La tossicità di questi prodotti si ritiene derivi esclusivamente da  ingestione accidentale (soprattutto nei bambini piccoli) o collegata a problemi di salute come la dermatite. Ma la vasta ricerca sulle sostanze contenute in questi prodotti ora sta mostrando un legame diretto le sostanze chimiche contenute nei prodotti per la pulizia e il rischio di allergie, asma e altri effetti negativi sulla salute. Alcune ricerche preliminari mostrano anche un legame con i tumori. Per esempio, i detersivi liquidi rilasciano vapori di benzene che potrebbero costituire un rischio cancerogeno per gli utilizzatori. Sembra anche che i detersivi rilasciati nei corsi d’acqua, costituiscono mediatori endocrini (sostanze che imitano gli ormoni del nostro organismo) che possono interferire con le normali funzioni riproduttive degli esseri umani. Una buona fonte di informazioni, oltre alla letteratura scientifica è data dal sito (in inglese) dell’Environmental working group (EWG) che ha pubblicato anche una guida in cui sono citati più di 2000 prodotti (alcuni reperibili anche in Italia) e i loro possibili effetti tossici.

Ecco quello che sono riuscita a scoprire leggendo nel web e la letteratura scientifica.

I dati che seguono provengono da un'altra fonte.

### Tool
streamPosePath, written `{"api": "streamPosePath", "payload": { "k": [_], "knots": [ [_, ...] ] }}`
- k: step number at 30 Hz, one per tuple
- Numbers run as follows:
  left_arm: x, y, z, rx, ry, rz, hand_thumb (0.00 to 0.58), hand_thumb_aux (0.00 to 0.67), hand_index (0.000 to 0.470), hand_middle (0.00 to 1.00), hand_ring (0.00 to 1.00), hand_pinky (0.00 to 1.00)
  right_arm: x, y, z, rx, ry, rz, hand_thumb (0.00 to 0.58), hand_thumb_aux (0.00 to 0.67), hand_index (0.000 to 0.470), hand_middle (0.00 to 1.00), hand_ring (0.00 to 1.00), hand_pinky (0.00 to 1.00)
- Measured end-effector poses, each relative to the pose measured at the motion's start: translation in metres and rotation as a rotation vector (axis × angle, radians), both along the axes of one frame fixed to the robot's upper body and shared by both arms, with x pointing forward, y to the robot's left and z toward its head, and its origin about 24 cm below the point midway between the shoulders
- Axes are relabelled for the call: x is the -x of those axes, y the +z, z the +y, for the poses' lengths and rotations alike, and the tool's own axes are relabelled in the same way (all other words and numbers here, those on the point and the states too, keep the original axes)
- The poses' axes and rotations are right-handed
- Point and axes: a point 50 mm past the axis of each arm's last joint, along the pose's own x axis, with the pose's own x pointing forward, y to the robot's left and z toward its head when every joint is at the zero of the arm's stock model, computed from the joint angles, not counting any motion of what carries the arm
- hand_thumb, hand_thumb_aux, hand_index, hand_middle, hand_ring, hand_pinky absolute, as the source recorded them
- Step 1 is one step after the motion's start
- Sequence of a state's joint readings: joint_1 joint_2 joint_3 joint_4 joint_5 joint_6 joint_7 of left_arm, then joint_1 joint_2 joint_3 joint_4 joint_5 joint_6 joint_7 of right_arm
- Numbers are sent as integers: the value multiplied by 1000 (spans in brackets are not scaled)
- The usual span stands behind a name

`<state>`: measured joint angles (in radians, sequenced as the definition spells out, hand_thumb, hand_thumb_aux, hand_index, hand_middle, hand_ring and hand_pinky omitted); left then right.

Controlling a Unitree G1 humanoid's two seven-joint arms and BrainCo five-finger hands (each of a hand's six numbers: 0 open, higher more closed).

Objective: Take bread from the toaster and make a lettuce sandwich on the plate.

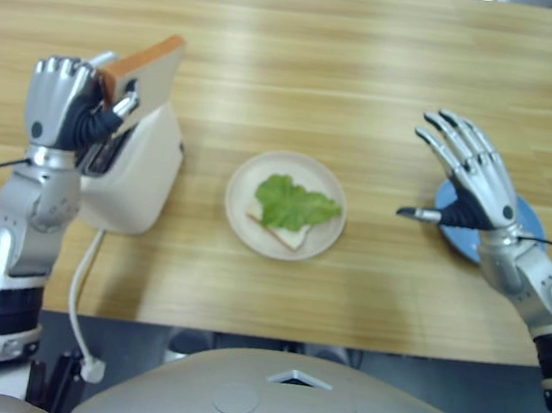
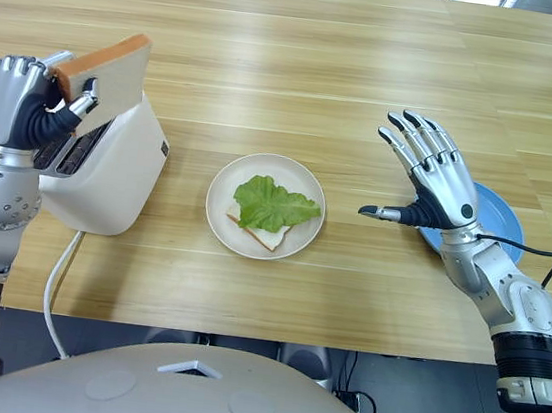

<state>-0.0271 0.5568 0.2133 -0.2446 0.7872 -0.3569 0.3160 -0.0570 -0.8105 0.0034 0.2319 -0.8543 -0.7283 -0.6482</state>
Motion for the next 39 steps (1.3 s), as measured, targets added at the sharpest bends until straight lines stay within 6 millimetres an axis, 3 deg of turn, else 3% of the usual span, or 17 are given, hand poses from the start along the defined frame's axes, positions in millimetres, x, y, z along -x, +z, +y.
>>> {"api": "streamPosePath", "payload": {
  "k": [6,9,13,21,25,39],
  "knots": [
    [-18,12,-36,-80,-120,-93,580,670,460,1000,1000,1000,-7,-3,6,-9,16,-4,0,0,0,0,0,0],
    [-30,1,-48,-137,-136,-87,580,670,460,1000,1000,1000,-8,-4,7,-11,19,-2,0,0,0,0,0,0],
    [-40,-30,-67,-234,-179,-88,580,670,460,1000,1000,1000,-12,-5,9,-19,25,-7,0,0,0,0,0,0],
    [-33,-84,-104,-386,-330,-132,580,670,460,1000,1000,1000,-17,-5,17,-18,55,-15,0,0,0,0,0,0],
    [-27,-100,-118,-426,-359,-129,580,670,460,1000,1000,1000,-18,-9,25,-23,87,-2,0,0,0,0,0,0],
    [-12,-107,-137,-497,-375,-174,580,670,460,1000,1000,1000,-24,-9,32,-25,118,-3,0,0,0,0,0,0]
  ]
}}
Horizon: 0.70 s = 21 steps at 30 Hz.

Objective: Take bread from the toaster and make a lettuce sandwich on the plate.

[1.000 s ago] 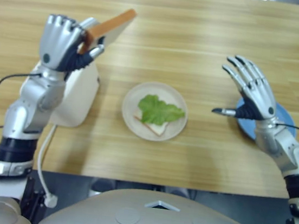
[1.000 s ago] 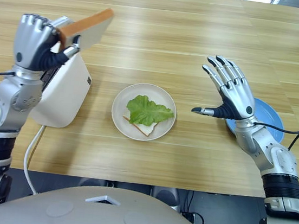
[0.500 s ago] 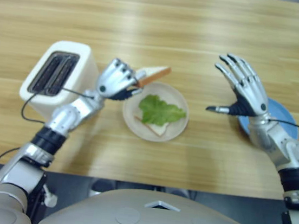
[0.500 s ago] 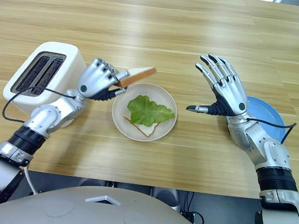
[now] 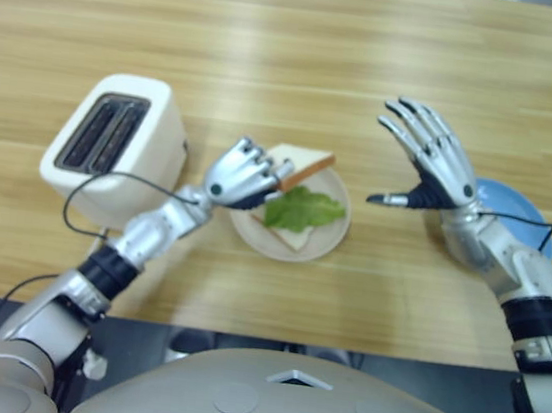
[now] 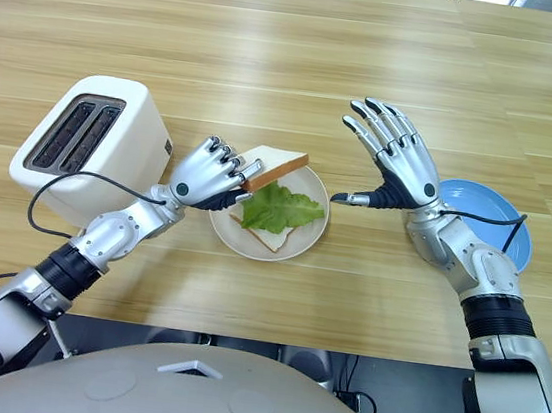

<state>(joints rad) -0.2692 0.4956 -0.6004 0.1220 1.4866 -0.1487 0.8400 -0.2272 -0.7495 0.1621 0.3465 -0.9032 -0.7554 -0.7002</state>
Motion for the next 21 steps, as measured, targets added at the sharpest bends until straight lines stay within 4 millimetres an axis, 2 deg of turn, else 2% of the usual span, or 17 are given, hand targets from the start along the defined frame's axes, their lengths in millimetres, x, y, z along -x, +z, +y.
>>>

I detersivi immessi nei  corsi d’acqua rilasciano sostanze apparentemente innocue, che, a loro volta, portano alla formazione di nonilfenolo ([ilink url=”http://www.ncbi.nlm.nih.gov/pubmed/18282600?dopt=Abstract”]info qui[/ilink] ), una sostanza estrogeno-mimetica (gli estrogeni sono i principali ormoni sessuali femminili). Questi tipi di prodotti chimici sono stati chiamati estrogeni sintetici, xenoestrogeni o distruttori endocrini. Gli xenoestrogeni hanno una struttura molto simile a quella degli estrogeni prodotti dal nostro corpo, perciò le nostre cellule saranno tratte in inganno dalla presenza di queste sostanze e risponderanno a queste sostanze in modo incontollato dall’organismo. Gli ormoni in generale vengono infatti prodotti e utilizzati nel nostro organismo in particolari momenti e condizioniri e  regolano le funzioni dei diversi distretti e organi del nostro corpo. Alterazioni della produzione o della risposta delle cellule a questi ormani sono causa di malattia. Gli xenoestrogeni, a differenza degli ormoni la cui produzione è finemente regolata, in condizioni di normalità, dal nostro organismo, arrivano in modo incontrollato nel nostro corpo, in diverse sedi e in diversi momenti. Avendo una struttura simile a quella segli estrogeni ne mimano l’effetto e determinano risposte incontrollate da parte delle cellule. Questo può alterare la nostra attività ormonale, modificando la normale funzionalità riproduttiva (alcune info sono reperibili qui). Alcuni effetti riportati comprendono il cancro ai testicoli, criptorchidismo, malformazioni del tratto urinario e abbassamento del numero degli spermatozoi. E’ stato dimostrato anche un legame con lo sviluppo del cancro al seno e altri tipi di tumori (leggi qui per maggiori info).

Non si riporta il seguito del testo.